It is one thing to talk about nutrition, fitness, freedom, responsibility – it is another to live them! That’s why intellectual learning has limited value in life.
How many times have you decided to change and not been able to do it? I don’t just mean quitting smoking, but also making resolutions such as “I am going to be honest about this from now on,” or “The next time he says that to me, I am just not going to get angry.” And how often did you succeed? Most probably you ended up saying, “I can’t change,” “I can’t do that,” and felt guilty and terrible about yourself.
Consider the case of group of managers I was working within a seminar in New York to help them “destress.” All of them 60-hours-plus workaholics, they were talking about stress at work and of course in other areas of life. Work was stressful because of the demanding schedule and the “impossible behaviour of others” at the office, and life was stressful because it demanded more than the mangers could provide in their office-filled days. It had become an impossible situation because things were not compatible: going along with their work demands seemed to implicate big problems at home. Giving more time to family and health was an impossible thing to ask “in their positions.”
Of course, if life is such a Catch-22 situation, we tend to feel like victims of the technology age (layoffs and change) or “the downturn” (more layoffs) or the boom (more work means more stress). The last thing that occurs to us is that we are the creators of our own stress. But that’s precisely what these managers came up with. They felt that it was time for them to take responsibility for their lives, and that it was up to them to make choices.
In the same proportion that we feel ourselves to be slaves or victims, we are slaves, without freedom. In that state, we can easily blame “the other” for what our problems are. In the same proportion that we declare our ability to choose, we feel freedom. And with that freedom comes a sense of responsibility. If I have declared that I have a choice, I an only blame myself for the choice I am making.

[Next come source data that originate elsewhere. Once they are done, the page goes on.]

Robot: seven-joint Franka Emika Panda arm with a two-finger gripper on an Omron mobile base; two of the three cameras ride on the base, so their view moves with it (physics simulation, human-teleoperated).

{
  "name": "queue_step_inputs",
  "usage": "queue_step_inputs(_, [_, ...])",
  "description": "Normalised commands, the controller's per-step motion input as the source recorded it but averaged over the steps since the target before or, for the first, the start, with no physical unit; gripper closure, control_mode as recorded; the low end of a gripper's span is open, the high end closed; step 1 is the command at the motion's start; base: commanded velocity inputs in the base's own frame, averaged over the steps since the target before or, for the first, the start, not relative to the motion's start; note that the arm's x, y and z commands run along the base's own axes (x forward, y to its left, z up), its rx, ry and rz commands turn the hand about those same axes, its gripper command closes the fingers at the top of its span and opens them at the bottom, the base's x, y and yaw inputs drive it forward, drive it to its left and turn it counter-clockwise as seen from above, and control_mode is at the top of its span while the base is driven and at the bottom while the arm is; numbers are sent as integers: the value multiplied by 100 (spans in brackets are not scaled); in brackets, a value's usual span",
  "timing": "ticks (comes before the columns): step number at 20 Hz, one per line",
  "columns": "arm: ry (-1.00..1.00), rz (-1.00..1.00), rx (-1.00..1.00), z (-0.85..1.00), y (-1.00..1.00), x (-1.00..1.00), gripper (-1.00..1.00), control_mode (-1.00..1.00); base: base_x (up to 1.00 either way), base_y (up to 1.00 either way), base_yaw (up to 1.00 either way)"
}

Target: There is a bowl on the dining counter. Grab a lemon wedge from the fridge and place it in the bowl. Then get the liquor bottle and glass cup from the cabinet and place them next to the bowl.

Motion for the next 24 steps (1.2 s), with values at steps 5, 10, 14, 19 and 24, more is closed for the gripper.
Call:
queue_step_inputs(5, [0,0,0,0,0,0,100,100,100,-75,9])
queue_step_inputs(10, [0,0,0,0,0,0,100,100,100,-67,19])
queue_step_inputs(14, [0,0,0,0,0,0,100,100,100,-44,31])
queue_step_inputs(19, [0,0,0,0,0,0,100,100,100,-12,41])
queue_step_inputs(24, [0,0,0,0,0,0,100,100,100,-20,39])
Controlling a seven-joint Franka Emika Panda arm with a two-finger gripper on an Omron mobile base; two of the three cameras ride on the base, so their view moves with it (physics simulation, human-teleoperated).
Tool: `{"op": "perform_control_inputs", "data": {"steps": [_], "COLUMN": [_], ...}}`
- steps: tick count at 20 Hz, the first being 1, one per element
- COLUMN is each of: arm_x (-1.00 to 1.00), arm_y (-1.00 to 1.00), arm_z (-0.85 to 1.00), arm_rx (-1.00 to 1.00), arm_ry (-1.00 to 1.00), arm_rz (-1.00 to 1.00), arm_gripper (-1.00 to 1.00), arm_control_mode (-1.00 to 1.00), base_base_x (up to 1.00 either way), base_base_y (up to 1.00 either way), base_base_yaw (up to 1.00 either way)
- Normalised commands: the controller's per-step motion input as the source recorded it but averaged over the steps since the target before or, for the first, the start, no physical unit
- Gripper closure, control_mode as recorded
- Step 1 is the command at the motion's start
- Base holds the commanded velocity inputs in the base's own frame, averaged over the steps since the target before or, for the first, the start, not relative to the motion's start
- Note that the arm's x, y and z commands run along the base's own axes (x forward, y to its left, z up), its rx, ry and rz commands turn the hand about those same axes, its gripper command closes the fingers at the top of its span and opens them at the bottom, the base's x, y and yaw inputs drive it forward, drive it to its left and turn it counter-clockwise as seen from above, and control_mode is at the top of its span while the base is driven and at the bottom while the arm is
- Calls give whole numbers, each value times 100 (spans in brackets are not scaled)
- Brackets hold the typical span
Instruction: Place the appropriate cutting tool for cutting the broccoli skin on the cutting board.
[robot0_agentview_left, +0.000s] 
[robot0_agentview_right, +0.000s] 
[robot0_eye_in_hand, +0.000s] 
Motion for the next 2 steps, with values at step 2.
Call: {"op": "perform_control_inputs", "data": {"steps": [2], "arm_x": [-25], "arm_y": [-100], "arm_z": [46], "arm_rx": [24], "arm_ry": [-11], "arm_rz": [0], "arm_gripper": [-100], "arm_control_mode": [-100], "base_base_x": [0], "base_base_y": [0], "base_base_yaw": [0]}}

Again, this easy to talk about. But how to live it? Here are some tips which could be useful universally.
ACCEPT that we can learn and take a fresh look at things all the time. This puts “the way we do things” in a new perspective: is it the only way or are there other options? If it was the right way yesterday, does that mean it is valid today?
INITIALLY, TAKE SOME help to come to a relaxed state. For big issues, leave the office, and maybe the home. Use some technique (descriptions of two useful techniques below) to relax the body-mind.
WRITE DOWN what the situations are in which you experience maximum stress.
NOW LOOK at these situations through the eyes of someone for whom the same situations are not stressful. Or in other words, feel or picture yourself relaxed in those same situations. For example, you are delivering a presentation, you are late for a meeting or your supervisor accuses you of having done a bad job. What would those situations feel like without the stress component? What would have to change? It is only through a change inside you that you can experience the same situations are relaxed. And this change is possible!
NOTICE how your breathing is different when you are relaxed or stressed. How, with every emotion, your breathing changes. Learn to be aware of your breathing and notice changes in your breathing.
NOW LOOK at the situations you feel “victimized” by, and write down the options you have.
NOW THAT YOU HAVE learnt that you can relax and that you have choices, accept that by making the choice for stress, you are creating it.
DECIDE whether you want to continue making that choice, or whether you want to change.
WHATEVER YOU HAVE decided, just do it. It is not a question of trying – or failing. It is simply a question of remembering. Only awareness can bring remembering. And only meditation leads to awareness.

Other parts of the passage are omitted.